## WORK INSTRUCTION
Below are the records; copy exactly the stretch from the line containing "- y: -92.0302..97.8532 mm" through the line containing "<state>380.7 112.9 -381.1", both ends included, and nothing else.

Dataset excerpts
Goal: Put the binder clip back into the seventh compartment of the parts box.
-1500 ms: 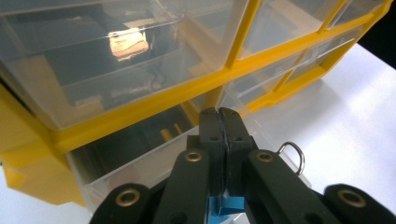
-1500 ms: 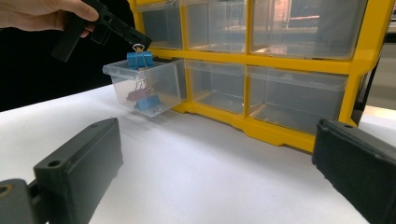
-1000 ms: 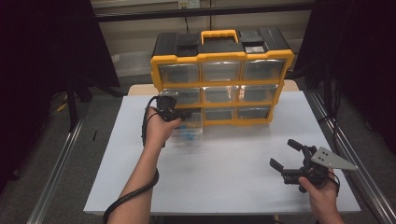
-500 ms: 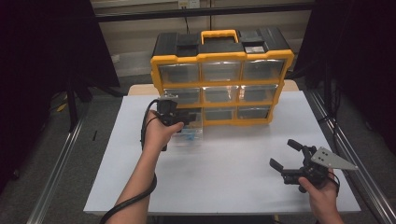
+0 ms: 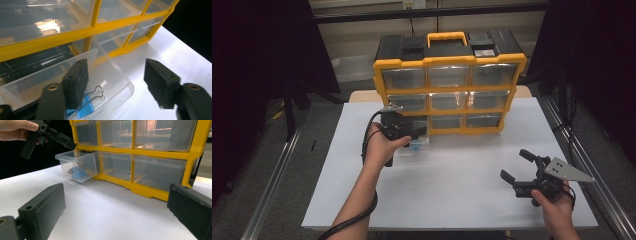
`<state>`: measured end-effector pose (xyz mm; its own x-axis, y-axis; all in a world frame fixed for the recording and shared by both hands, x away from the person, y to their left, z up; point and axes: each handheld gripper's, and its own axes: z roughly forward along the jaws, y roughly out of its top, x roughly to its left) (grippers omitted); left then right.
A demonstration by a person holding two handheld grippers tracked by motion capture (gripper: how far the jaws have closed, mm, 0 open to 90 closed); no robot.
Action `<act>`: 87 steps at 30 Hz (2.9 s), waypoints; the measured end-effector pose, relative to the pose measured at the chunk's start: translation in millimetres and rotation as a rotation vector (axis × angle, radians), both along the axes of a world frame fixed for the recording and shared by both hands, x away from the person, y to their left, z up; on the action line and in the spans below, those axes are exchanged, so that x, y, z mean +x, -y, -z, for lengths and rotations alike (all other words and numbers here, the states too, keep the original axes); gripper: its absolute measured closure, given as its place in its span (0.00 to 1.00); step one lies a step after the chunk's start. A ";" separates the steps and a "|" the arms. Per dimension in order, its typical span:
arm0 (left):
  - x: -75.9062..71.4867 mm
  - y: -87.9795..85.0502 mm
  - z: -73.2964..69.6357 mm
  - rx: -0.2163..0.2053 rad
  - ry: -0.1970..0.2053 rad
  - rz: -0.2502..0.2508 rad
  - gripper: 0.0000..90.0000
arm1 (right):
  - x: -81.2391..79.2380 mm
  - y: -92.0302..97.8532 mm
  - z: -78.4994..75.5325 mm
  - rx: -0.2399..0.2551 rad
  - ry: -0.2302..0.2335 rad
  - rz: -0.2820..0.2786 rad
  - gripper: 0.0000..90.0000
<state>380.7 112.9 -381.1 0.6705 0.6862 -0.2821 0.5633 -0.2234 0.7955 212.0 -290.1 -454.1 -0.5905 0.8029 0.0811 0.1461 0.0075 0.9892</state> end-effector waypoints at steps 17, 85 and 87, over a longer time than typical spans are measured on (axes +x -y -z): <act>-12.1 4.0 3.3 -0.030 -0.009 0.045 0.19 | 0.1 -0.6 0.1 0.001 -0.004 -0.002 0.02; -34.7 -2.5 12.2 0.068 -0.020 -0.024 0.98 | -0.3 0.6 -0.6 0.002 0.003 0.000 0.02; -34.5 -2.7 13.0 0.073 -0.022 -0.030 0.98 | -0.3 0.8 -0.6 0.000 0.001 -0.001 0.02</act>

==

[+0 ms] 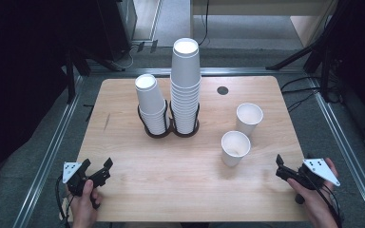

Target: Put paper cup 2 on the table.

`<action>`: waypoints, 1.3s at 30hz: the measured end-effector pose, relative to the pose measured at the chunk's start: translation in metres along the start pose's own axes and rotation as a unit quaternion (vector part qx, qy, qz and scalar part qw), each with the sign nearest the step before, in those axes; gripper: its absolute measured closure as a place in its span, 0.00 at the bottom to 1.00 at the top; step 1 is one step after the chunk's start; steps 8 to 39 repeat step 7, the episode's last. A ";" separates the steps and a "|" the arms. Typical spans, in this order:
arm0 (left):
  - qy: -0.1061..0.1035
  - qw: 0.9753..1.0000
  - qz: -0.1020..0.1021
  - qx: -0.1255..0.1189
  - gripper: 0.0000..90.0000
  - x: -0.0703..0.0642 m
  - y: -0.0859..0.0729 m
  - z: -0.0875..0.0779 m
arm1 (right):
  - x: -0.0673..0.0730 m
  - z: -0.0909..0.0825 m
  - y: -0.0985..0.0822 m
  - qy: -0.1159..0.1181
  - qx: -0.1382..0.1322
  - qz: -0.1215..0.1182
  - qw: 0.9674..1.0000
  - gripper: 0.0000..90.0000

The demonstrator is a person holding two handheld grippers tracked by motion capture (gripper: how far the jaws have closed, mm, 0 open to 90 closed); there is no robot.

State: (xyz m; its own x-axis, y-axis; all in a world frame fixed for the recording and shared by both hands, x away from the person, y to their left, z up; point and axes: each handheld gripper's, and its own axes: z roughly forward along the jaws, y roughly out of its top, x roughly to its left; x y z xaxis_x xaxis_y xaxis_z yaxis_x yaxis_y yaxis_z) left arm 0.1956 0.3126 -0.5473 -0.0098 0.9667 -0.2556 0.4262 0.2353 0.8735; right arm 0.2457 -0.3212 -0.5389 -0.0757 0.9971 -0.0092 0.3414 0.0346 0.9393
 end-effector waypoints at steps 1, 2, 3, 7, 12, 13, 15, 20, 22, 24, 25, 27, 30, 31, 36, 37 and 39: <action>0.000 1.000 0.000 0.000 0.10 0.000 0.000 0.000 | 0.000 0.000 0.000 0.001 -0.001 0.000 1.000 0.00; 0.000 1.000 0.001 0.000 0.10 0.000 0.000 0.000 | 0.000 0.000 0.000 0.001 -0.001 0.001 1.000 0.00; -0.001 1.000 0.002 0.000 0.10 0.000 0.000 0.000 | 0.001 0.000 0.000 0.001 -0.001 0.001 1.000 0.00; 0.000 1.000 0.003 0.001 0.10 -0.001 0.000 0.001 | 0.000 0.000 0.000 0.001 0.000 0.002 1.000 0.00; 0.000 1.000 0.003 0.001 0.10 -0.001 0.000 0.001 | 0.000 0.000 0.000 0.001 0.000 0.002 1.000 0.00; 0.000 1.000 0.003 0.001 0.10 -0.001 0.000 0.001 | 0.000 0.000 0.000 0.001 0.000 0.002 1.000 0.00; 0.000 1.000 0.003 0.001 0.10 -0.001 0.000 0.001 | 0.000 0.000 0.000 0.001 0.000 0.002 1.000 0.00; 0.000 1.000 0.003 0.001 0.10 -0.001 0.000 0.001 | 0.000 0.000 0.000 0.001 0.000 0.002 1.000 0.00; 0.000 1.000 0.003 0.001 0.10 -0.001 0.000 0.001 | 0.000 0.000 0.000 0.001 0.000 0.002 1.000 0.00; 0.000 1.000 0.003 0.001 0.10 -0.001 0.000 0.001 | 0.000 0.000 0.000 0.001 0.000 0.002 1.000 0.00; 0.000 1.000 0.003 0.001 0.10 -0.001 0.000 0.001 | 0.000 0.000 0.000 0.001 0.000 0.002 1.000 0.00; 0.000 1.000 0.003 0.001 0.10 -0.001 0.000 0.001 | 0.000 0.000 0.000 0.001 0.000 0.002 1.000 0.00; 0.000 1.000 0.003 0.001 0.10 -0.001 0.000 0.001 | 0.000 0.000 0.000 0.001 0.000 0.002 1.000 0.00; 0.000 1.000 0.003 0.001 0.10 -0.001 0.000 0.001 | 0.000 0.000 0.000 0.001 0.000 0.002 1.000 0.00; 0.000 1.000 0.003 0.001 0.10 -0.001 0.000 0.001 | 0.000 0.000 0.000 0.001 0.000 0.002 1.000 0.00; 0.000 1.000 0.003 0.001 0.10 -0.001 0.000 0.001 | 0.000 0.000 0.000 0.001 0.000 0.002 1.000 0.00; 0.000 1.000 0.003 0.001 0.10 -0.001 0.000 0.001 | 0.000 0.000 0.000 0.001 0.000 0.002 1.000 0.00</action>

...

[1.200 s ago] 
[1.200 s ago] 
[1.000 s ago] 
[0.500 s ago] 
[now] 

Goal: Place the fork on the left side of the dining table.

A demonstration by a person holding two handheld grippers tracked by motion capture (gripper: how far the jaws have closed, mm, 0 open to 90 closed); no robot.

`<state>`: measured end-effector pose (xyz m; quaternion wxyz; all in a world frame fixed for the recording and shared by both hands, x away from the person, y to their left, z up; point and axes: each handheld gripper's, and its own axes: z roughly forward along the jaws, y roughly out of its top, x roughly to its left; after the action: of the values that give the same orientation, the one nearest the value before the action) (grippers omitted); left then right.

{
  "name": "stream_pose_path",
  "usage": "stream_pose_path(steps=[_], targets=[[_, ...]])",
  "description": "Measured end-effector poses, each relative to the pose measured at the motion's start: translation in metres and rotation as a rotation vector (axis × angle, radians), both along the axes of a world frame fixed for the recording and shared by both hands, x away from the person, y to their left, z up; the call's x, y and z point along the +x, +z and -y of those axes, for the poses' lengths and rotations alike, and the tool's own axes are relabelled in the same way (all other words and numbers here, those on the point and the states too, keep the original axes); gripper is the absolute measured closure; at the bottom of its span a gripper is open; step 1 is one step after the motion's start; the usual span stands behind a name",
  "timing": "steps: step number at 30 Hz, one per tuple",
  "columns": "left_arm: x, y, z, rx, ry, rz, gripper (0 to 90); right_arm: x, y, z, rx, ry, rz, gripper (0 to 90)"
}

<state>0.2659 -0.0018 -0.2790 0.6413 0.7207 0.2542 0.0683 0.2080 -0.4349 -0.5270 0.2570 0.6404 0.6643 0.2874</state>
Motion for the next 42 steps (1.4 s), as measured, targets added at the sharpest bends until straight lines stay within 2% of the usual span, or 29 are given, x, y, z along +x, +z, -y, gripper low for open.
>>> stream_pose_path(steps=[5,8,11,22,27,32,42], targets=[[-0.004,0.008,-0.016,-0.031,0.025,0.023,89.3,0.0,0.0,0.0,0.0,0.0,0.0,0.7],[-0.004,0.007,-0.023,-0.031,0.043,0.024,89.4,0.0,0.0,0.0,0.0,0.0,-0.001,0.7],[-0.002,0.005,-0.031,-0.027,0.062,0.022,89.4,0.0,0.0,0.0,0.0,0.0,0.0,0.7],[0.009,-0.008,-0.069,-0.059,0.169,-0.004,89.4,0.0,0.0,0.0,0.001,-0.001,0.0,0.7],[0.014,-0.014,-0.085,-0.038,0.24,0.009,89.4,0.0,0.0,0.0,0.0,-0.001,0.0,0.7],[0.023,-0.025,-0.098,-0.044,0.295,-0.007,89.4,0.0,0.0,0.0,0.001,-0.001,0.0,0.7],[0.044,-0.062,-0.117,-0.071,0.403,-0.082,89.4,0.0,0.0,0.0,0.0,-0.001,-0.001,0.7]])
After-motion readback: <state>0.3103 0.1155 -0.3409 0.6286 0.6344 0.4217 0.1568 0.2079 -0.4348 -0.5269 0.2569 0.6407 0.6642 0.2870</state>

## OUTPUT FOR THIS TASK
  - y: -92.0302..97.8532 mm
  - z: -78.4994..75.5325 mm
  - rx: -0.2399..0.2551 rad
  - ry: -0.2302..0.2335 rad
  - rz: -0.2820..0.2786 rad
  - gripper: 0.0000..90.0000
<state>380.7 112.9 -381.1 0.6705 0.6862 -0.2821 0.5633 -0.2234 0.7955 212.0 -290.1 -454.1 -0.5905 0.8029 0.0811 0.1461 0.0075 0.9892</state> end-effector waypoints at steps 17, 85 and 87, over a longer time than typical spans are measured on (axes +x -y -z): <act>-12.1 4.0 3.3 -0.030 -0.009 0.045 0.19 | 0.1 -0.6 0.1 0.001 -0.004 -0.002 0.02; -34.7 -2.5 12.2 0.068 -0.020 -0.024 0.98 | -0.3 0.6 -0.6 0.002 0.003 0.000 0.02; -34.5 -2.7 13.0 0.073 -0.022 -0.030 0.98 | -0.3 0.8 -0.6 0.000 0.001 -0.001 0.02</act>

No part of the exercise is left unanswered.